* _EXCERPTED DATA_
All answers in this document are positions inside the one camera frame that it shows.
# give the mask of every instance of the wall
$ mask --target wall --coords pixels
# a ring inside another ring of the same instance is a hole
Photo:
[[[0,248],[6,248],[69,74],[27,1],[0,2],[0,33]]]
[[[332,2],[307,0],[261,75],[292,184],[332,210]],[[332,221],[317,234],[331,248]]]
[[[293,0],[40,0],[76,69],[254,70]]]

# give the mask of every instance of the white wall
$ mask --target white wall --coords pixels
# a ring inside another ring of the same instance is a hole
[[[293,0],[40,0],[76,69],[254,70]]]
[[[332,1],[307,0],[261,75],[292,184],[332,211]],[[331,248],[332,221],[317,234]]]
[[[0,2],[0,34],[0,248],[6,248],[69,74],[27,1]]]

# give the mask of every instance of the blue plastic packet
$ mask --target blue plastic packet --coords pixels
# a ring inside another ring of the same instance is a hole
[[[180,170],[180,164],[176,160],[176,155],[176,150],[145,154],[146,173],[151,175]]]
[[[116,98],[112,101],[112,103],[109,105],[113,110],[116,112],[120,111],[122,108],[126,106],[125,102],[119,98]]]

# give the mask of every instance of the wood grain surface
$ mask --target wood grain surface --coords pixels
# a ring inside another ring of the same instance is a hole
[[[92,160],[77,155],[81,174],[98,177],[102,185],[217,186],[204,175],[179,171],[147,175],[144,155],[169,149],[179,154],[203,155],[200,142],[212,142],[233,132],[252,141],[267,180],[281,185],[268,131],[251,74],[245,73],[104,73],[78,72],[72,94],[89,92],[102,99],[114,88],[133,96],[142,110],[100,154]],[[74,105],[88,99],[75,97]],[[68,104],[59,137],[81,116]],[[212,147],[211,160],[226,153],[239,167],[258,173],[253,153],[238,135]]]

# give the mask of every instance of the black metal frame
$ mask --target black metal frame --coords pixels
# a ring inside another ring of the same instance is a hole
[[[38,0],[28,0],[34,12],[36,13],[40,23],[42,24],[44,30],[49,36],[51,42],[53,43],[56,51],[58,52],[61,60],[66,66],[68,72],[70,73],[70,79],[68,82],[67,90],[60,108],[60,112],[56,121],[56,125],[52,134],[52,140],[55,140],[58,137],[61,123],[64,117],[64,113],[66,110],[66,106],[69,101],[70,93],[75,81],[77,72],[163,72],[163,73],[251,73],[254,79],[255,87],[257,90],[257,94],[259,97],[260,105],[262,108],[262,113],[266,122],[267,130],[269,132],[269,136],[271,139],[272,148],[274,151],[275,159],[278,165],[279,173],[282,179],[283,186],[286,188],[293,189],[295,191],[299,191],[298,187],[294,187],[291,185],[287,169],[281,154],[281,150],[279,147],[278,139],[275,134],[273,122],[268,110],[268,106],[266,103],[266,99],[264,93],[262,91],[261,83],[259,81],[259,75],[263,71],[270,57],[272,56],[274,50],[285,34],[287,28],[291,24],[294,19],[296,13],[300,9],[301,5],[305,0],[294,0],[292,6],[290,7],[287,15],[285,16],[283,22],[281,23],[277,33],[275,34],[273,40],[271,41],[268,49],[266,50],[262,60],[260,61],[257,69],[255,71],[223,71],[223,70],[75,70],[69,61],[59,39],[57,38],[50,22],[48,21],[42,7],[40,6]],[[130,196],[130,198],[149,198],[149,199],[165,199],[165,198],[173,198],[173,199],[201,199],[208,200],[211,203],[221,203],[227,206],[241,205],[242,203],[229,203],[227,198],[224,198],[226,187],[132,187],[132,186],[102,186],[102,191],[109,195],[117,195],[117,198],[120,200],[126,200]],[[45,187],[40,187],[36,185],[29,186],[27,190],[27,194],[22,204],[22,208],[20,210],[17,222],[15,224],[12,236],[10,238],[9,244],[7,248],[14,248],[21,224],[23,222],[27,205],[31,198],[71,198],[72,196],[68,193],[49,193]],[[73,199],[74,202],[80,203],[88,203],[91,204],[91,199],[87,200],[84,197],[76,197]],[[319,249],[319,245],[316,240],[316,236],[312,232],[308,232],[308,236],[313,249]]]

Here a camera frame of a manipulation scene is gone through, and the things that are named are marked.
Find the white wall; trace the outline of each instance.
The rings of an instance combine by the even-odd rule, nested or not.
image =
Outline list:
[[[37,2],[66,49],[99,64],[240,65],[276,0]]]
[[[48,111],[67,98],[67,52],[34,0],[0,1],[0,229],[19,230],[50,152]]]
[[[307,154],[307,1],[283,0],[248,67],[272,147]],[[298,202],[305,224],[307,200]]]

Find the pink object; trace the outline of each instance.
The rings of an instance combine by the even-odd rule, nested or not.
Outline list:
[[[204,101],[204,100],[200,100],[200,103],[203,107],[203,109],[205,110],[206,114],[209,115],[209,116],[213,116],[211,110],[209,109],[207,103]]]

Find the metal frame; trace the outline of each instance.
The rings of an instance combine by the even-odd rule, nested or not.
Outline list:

---

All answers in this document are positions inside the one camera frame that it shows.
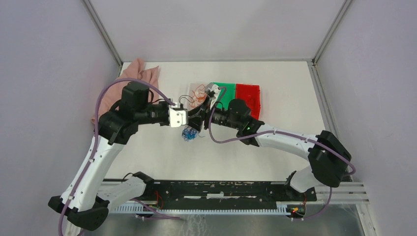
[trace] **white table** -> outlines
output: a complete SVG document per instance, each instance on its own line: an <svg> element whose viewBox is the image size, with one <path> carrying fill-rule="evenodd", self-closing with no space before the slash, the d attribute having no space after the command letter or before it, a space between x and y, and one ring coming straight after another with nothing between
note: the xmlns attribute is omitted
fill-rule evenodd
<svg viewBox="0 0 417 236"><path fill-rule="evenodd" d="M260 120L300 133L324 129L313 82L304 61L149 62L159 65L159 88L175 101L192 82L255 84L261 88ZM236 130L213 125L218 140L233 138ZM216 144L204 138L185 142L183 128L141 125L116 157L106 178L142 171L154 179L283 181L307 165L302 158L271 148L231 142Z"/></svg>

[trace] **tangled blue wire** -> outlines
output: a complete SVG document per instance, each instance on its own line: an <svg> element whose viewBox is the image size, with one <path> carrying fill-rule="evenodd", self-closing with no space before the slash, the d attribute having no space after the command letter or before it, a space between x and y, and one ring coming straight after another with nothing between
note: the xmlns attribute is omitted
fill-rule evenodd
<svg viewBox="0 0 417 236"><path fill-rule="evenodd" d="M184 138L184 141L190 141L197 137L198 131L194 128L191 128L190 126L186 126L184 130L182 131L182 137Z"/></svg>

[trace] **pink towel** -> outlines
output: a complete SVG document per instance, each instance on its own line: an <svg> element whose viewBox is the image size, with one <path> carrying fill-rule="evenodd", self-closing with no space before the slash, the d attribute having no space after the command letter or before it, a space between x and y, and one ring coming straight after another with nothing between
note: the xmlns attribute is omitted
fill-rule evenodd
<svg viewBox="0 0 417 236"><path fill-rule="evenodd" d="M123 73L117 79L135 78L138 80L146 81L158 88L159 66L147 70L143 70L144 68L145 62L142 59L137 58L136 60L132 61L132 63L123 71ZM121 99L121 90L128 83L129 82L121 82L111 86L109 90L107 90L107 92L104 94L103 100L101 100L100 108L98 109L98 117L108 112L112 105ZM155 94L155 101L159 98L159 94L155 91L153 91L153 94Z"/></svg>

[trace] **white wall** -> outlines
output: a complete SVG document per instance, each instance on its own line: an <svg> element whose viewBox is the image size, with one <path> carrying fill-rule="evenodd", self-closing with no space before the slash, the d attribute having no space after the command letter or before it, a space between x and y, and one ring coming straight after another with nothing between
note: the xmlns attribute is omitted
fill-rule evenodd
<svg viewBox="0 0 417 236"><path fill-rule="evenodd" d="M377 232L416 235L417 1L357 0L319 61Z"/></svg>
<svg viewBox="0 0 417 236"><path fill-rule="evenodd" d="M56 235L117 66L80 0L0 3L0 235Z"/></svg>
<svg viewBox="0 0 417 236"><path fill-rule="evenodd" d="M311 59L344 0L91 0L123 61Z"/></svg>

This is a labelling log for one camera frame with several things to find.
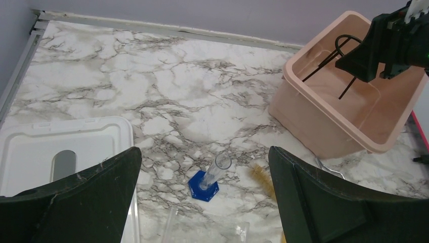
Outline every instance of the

* * *

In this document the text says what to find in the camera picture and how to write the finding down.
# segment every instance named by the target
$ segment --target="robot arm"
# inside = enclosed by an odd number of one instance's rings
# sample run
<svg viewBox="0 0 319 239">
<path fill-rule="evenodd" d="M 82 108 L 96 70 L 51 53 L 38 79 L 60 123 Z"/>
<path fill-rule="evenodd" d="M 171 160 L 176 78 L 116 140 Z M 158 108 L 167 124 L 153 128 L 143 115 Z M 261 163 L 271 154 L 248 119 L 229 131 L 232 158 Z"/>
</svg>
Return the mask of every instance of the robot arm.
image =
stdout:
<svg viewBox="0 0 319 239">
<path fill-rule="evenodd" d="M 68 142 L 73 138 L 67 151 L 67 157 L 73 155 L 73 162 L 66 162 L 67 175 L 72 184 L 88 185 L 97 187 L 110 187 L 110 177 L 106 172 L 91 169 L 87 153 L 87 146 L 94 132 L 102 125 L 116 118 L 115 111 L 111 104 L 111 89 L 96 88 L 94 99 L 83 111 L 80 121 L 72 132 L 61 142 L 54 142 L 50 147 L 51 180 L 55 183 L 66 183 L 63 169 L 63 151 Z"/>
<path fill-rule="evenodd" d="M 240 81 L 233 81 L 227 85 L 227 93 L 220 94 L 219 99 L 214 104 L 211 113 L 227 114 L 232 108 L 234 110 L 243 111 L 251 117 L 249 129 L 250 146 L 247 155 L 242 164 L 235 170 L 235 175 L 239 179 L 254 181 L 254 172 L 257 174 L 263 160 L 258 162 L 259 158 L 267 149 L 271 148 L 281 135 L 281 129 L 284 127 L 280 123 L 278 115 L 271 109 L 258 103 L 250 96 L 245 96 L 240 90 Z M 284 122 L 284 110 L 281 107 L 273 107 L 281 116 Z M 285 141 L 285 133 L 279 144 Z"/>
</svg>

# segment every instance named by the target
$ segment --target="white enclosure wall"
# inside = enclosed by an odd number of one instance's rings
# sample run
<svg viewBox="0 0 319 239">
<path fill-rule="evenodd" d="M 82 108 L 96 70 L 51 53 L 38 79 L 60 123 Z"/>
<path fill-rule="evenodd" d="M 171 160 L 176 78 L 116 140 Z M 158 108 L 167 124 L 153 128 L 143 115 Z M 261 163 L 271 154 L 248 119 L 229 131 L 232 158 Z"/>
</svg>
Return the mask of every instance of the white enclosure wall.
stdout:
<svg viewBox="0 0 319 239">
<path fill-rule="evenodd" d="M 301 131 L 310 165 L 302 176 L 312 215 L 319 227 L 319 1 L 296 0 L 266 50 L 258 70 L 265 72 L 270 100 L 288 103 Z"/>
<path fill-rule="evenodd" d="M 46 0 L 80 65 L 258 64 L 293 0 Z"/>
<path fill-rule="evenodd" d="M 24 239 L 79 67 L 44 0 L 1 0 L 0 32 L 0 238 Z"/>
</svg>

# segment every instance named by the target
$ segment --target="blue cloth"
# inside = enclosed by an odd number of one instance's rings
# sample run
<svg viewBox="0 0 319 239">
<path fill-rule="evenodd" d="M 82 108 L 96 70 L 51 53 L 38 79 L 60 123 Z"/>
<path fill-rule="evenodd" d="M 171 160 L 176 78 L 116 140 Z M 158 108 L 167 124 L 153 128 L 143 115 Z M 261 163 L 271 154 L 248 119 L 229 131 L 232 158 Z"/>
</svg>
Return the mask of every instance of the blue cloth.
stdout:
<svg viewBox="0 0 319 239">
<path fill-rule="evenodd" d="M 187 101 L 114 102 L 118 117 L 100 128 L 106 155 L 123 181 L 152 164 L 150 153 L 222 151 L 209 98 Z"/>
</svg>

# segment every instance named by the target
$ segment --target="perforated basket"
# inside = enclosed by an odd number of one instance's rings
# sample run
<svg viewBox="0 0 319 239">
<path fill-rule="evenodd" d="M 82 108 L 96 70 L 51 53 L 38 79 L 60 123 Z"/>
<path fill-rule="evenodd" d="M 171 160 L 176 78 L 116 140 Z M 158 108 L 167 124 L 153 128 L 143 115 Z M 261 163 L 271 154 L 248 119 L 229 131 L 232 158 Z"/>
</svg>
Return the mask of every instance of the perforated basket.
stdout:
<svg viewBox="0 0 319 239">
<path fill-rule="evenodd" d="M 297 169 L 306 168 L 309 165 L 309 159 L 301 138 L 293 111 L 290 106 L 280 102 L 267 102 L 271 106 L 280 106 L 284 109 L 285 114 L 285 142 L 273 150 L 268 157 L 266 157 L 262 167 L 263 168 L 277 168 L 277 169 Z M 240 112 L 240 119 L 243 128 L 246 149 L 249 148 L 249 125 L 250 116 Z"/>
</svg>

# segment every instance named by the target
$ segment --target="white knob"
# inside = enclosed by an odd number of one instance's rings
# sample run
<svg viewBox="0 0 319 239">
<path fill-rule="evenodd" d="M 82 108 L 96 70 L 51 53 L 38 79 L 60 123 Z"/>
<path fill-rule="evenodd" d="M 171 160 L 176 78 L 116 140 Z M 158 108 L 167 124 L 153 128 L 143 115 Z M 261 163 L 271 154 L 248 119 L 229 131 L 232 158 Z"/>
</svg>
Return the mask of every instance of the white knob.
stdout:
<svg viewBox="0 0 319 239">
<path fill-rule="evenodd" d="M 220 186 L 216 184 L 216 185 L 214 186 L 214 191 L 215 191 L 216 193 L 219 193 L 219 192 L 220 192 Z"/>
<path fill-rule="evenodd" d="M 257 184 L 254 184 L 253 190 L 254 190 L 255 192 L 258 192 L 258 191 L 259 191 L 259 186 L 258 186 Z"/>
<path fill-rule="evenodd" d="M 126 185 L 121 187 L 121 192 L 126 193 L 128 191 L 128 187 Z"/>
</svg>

* _REQUIRED ACTION_
Every line that holds the word "enclosure" should be copied from the records above.

* _RESULT BELOW_
$ segment --target="white enclosure wall"
Return the mask of every instance of the white enclosure wall.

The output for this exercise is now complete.